As duas coisas que precisamos entender sobre literatura é que há anos os teóricos vêm tentando colocar uma pedra sobre o assunto, definindo de uma vez por todas o que é literatura. Cada conceito novo acaba desbancando o antigo. Em casos como o de Umberto Eco que escreveu que pode-se dizer que a literatura não serve para nada, mesmo tendo o poder de representar historicamente costumes e linguagens. A segunda coisa é que a literatura, assim como toda a arte, é um entretenimento. Seu livro clássico daquele espanhol que você catou no sebo e que ninguém conhece está mais perto do Big Brother Brasil do que de uma cirurgia na vesícula. É uma verdade um pouco chocante, mas é verdade.


Embora a literatura possa revelar as características de um povo e seu status, isso também acontece na música e nas artes visuais. Machado de Assis e Britney Spears andam mesmo lado a lado e não adianta você espernear.


“Lu está afiada e tenho certeza que está te causando um choque de arrepiar, caro leitor. Confesso que para mim também foi um choque chegar a essa conclusão. E olha que já senti vergonha a um tempo atrás de gostar de Cassandra Clare e José Saramago. Tenho certeza que muitos leitores se identificam com essa situação em algum momento.”

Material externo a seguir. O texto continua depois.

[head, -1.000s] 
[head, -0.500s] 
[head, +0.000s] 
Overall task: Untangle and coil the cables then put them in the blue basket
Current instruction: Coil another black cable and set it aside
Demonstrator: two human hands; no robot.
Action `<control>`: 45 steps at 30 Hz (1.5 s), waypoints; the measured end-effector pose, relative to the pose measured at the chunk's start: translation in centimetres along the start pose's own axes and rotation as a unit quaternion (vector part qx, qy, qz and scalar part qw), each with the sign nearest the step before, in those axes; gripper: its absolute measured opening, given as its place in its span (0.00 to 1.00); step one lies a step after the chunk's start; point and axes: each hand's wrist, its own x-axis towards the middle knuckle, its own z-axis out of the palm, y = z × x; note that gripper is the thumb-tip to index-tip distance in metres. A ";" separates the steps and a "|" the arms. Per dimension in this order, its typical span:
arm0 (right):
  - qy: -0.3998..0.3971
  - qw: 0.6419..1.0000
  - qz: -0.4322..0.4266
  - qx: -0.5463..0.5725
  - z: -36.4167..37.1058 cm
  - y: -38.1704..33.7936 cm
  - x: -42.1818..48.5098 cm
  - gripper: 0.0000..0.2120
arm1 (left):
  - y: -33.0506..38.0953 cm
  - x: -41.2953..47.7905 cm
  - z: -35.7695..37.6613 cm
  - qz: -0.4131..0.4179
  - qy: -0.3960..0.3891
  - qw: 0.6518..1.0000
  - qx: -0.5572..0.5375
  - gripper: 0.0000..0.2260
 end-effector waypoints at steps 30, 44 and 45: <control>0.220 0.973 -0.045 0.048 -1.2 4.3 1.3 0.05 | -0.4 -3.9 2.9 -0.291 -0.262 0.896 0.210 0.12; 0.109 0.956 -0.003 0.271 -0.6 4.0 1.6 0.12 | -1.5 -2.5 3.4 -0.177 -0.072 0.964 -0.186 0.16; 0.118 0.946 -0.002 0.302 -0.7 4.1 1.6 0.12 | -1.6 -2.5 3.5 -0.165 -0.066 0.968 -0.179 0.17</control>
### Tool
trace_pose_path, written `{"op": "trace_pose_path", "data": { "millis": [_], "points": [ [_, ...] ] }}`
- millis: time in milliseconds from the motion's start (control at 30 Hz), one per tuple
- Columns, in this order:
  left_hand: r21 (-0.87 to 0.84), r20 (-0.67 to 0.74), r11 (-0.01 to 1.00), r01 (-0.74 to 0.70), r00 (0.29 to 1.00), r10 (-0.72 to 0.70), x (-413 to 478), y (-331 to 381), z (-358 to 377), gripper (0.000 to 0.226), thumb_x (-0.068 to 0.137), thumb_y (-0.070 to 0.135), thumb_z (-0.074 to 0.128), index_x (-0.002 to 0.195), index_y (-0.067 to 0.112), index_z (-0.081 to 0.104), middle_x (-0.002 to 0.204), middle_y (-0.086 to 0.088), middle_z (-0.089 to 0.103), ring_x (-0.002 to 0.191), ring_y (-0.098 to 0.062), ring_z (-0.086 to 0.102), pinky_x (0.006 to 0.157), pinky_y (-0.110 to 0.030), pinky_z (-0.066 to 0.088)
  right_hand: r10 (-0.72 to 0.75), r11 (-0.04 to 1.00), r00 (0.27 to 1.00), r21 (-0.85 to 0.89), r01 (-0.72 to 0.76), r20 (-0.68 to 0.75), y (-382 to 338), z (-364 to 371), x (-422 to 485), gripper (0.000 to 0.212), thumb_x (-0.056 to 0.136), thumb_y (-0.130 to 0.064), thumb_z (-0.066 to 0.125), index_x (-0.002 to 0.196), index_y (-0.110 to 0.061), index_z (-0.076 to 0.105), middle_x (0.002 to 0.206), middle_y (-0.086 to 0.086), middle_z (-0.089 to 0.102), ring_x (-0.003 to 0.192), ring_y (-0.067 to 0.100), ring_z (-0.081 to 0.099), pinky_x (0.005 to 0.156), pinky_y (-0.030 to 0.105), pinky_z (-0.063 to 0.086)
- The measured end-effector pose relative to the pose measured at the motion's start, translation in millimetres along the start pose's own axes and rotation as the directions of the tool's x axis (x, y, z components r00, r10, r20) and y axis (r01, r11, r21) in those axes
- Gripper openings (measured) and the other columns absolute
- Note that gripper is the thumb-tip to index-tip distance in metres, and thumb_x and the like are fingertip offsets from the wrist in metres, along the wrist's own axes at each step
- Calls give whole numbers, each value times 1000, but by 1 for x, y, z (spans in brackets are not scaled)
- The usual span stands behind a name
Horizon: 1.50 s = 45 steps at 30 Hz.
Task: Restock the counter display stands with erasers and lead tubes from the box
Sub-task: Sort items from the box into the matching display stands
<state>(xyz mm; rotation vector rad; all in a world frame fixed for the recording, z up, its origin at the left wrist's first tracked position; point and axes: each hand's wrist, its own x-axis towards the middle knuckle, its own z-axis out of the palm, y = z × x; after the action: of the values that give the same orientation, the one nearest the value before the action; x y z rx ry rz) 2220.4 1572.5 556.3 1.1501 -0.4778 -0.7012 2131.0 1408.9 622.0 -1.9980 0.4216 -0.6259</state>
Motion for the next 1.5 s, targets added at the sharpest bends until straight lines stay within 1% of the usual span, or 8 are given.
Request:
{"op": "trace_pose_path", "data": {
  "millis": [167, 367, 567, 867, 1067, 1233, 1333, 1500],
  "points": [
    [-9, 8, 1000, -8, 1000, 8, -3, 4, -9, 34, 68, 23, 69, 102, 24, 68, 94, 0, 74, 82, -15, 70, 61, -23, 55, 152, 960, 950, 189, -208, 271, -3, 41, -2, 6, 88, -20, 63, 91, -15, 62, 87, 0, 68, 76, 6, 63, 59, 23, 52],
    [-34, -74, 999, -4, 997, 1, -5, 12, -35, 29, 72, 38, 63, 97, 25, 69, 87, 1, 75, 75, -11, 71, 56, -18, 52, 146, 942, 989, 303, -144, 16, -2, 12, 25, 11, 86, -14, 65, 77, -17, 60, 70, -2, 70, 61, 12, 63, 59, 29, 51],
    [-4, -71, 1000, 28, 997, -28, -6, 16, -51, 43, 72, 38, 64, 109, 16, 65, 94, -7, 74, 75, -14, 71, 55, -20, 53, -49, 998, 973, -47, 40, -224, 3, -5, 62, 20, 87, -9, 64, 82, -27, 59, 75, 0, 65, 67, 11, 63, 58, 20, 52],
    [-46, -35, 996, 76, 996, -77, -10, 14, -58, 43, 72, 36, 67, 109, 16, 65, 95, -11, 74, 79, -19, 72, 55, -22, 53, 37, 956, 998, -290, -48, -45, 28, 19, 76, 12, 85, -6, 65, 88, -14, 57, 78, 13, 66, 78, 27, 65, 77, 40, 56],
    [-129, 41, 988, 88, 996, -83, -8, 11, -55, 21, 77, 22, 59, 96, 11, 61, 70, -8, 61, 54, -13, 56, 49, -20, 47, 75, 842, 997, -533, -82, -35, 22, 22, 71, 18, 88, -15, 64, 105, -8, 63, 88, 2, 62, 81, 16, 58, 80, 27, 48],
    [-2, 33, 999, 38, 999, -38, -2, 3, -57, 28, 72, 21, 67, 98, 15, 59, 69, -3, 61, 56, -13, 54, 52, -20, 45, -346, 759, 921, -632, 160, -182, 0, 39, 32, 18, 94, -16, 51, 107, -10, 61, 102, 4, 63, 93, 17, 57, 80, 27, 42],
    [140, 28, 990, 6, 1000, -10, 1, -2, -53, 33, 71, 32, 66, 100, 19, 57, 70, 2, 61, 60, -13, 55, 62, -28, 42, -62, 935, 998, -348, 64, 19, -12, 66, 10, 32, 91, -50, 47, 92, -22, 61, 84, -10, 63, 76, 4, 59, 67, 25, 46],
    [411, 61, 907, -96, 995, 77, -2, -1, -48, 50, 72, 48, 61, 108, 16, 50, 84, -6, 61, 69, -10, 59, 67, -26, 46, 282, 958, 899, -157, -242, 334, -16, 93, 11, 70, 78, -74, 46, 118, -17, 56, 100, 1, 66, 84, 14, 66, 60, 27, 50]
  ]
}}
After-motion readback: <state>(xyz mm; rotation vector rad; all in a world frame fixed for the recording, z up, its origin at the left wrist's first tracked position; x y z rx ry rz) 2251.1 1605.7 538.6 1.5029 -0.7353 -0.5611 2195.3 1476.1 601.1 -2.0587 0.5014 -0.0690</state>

O lance da alta literatura ocorre de velhas escolas literárias elitistas que consideravam um bom texto apenas aqueles que tinham palavras bonitas, rimas perfeitas ou frases corretas. O Morro dos Ventos Uivantes foi escorraçado pela crítica porque tinha muitos palavrões. Agora imagine se continuássemos com essa mentalidade. Entendem meu ponto?


“Imperdoável e agora tocou diretamente no meu coração, pois aqui nesse espaço santificado pregamos a palavra de Emily Brontë com fervor.”

A literatura precisa ser reflexiva e entender o contexto de cada gênero, onde estamos em cada época da indústria e assim por diante.


A literatura precisa ser flexível e buscar agregar ao invés de segregar. Existem muitas pessoas no mercado trabalhando como revisores, então se o único requisito para qualificar um bom livro for a escolha de palavras bonitas e frases bem formadas não precisamos de escritores e sim de revisores.


A literatura precisa ser sem preconceito porque é uma ciência humana. Você não pode reclamar que as pessoas não lêem se ajuda a fazer com que a literatura continue sendo elitista. O leitor não é um ser mágico que precisa ser adorado só porque escolheu a dádiva da leitura como hobbie.


Precisamos parar de desmerecer uns trabalhos só para demonstrar que outros são melhores. Não é uma questão de pódio. É uma questão de objeto de estudo. É uma questão de descobrir quem somos nós hoje a partir da literatura que consumimos. É uma questão de descobrir hoje o que é literatura.


“Essa sempre foi uma grande armadilha do sistema. Exaltar certas culturas, povos, objetos, pessoas para diminuir outras. Para impor um ponto de vista. Como já diz Chimamanda - O perigo da história única.”

Nesse guia definitivo sobre o que é literatura eu digo que ela é um entretenimento. Uma fuga do cenário de crise capitalista que vivemos. E é nesse entretenimento que acendemos a fagulha de raiva que a compreensão do mundo nos oferece.